Why do so many people hate the world so much? Probably because they operate the muscle of the mind far more than they operate the muscles of the body. Probably because they operate the muscle of the mind instead of operating the muscles of the body. Probably because they have operated the muscle of the mind so much and the muscles of the body so little that it just feels right to exercise the muscle of the mind while it just feels wrong to operate the muscle of the body.
The phenomena of mind-over-matter is especially obvious in the area of goal-setting. As of late I have been reading a few books on mindset like Greene's formidable 48 Laws of Power, Eker's poignant Secrets of the Millionaire Mind, Covey's strategic Principle-Centered Leadership, and Tolle's A New Earth. Reading them has been a pleasure. Understanding them has been a mind-shift. Applying them has been my problem.
Until recently. It was through a series of quotes over a period of almost two years (one riveting gem in a thousand), that helped to dislodge a knotted blockage somewhere within me that prevented my acceptance and retention of it . The first was a quote by Arthur Rudolph, designer of the Saturn 5 rocket:
“You want a valve that doesn’t leak and you try everything possible to develop one. But the real world provides you with a leaky valve. You have to determine how much leaking you can tolerate.”
The second is from the honorable Albert Einstein:
"Problems cannot be solved by the same level of thinking that created them."

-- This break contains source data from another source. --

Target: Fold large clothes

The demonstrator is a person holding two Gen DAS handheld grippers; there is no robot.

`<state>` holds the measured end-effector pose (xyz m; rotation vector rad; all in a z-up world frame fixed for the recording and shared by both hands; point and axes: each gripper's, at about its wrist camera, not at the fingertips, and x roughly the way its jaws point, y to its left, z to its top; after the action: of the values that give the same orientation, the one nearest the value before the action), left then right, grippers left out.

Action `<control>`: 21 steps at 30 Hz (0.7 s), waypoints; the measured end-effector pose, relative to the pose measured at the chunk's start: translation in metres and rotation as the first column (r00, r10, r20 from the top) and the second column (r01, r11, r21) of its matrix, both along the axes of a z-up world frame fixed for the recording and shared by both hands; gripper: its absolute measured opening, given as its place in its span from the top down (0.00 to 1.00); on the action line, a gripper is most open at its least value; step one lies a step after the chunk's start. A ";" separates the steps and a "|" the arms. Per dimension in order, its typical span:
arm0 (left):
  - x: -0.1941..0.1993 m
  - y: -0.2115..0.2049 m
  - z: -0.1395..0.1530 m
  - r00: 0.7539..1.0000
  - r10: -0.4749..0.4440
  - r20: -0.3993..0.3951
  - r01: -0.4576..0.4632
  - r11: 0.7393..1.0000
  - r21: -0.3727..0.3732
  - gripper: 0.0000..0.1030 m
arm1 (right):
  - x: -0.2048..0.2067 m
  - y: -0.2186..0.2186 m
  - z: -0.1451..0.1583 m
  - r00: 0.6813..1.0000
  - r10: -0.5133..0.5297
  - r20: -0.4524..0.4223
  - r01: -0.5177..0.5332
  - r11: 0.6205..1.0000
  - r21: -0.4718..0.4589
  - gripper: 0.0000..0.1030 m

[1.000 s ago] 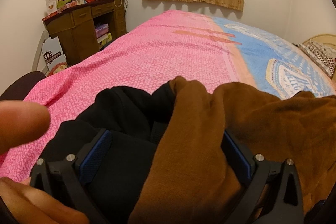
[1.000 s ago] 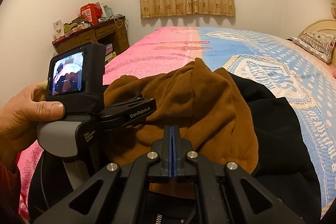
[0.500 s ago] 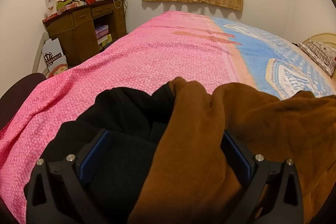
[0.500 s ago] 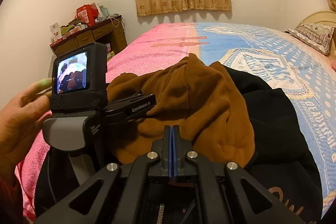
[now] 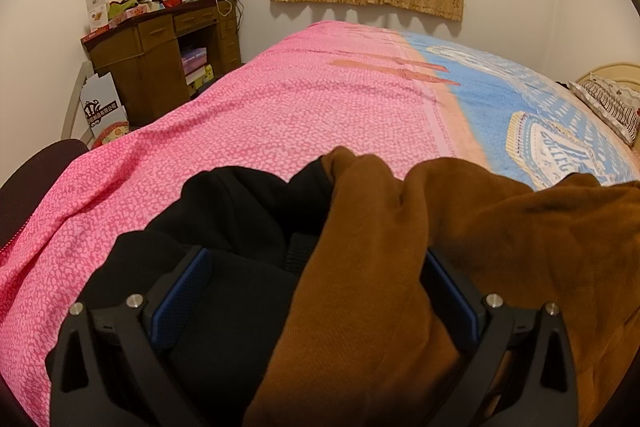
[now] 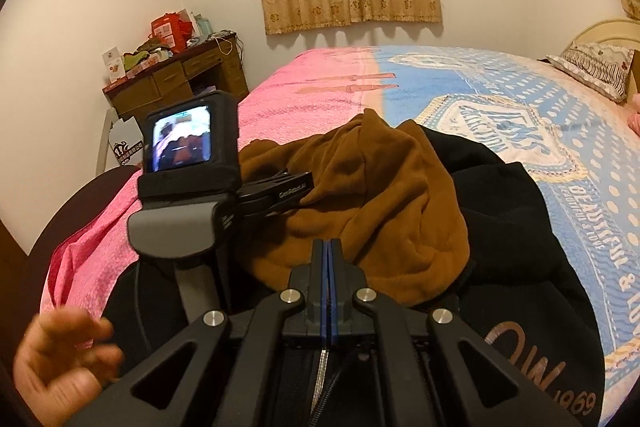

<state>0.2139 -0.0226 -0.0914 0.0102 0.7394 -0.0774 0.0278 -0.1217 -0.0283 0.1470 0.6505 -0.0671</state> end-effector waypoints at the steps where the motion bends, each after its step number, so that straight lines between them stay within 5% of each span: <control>1: 0.000 0.000 0.000 1.000 0.000 0.000 0.000 1.000 0.000 0.00 | -0.002 0.000 0.000 1.000 0.001 0.001 -0.001 1.000 -0.001 0.99; 21: 0.000 0.000 0.000 1.000 0.000 0.000 0.000 1.000 0.000 0.00 | 0.009 -0.003 -0.010 1.000 -0.002 -0.016 0.002 1.000 -0.009 0.99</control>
<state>0.2139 -0.0229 -0.0914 0.0101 0.7397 -0.0770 0.0370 -0.1250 -0.0384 0.1386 0.6659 -0.0729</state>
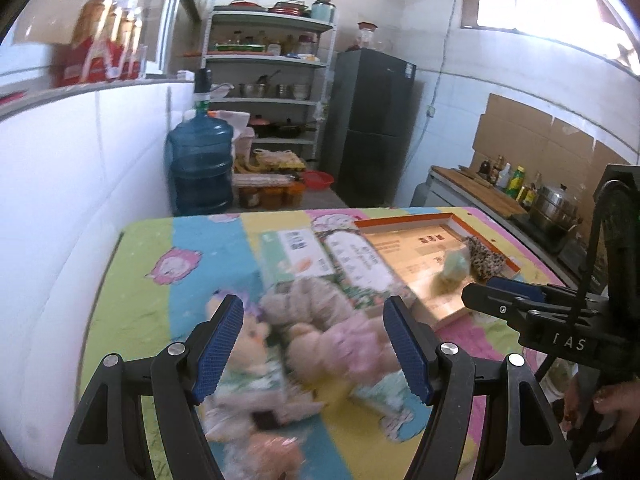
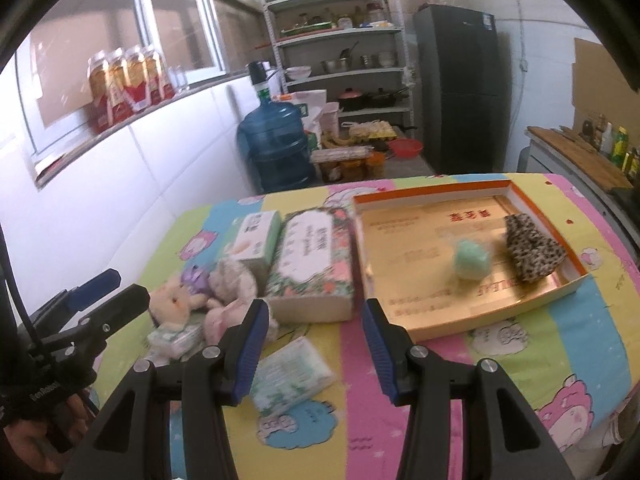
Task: Organize soft objects
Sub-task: 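Move both tools back toward the pile of soft items, then grasp the bagged doll head with the left tool while the right tool grasps the tissue pack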
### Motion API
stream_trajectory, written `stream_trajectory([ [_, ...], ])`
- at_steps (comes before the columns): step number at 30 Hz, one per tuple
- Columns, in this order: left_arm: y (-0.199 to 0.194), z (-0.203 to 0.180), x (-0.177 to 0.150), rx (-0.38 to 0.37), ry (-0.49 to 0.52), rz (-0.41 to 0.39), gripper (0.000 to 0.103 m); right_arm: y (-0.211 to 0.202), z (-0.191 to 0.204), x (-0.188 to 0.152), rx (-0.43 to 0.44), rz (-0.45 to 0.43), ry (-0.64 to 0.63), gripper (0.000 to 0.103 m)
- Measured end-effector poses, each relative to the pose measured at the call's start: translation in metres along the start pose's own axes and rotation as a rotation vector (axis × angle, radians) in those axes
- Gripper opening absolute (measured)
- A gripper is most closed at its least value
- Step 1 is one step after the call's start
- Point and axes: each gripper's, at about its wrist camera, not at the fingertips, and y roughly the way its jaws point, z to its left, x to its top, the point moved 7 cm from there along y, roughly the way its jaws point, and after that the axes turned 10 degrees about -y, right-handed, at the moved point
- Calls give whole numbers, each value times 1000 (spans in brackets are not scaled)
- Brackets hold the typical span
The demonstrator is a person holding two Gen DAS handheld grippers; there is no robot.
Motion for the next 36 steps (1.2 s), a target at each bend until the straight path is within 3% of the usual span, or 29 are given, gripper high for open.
stream_trajectory([
  [13, -17, 40, -47, -5, -25, 38, 74, 18, 38, -21, 67, 59, -31, 49],
  [23, -5, 50, -91, -14, -16, 120, 74, 30, 46, -41, 82, 109, -32, 49],
  [36, 17, 62, -119, 14, -48, 177, 74, 28, 45, -50, 74, 132, -44, 49],
])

And another one by Douglas Jerrold:
"The superior man is he who develops in harmonious proportions."
What awes me about these quotes and others like them is that they each take "physical manifestation" seriously. To conceptualize apart from actual measurement (which is always at some stage of "inferiority") might mean that you are a good talker, but it doesn't get anything done. Anything done is better than an idea unattainable.
And that is the problem with "thinking through" problems. One person has the idea that she would like all of her bills to be paid on time, but one month she is given a leaky valve: there is not money money. Instead of reasonably setting the goal of paying some of her bills, she expends too much thought conniving how to pay all of her bills for which she does not have enough money, worrying about how the consequences of not paying all of her bills will compromise her credit score or make her feel sick, or she will fantasize about paying all of her bills for which she has no money.
Each mental exercise depreciates the value of the money she does have to pay some of her bills. Proportionate to the amount of time she spends thinking about her bills, she hates her life that much more.
I've been there. Everything is fine. Then you get that one expense that puts you "over" and places a big thundercloud over your entire week. Nothing is quite right: not your house, not your spouse, not your children, not your job, not the food you eat, not the drink you drink, not the exercise you do, not the sleep you sleep. Even laughter has that depressed pallor about it. Shrouding every God-given moment is the resounding echo that you are a loser, and that it is visible to anyone. They merely have to look at you.
One time I got pulled over by the police. I knew they had nothing on me, because I hadn't done anything. However, the longer the cop sat in his car, the more concerned I got until I had the absurd thought that the cop had my IRS file and knew I owed taxes. Actually, someone who happened to have my same driver's license number was wanted in D.C. for failure to appear in court. But I was relieved. That was when I knew that I had to kick these gnosty thoughts.
Gnosty thoughts reserve disdain for the world. You can never perform anything right in the realm of the theoretical. You can argue about what should be and another person can argue better about what should be and yet another person can outargue both of you. That method of problem-solving turns on you and breeds dissatisfaction after dissatisfaction until you find yourself repenting for ever having existed. When conceptualization turns into self-loathing, lower your standards. Decide just how much leaking you can handle.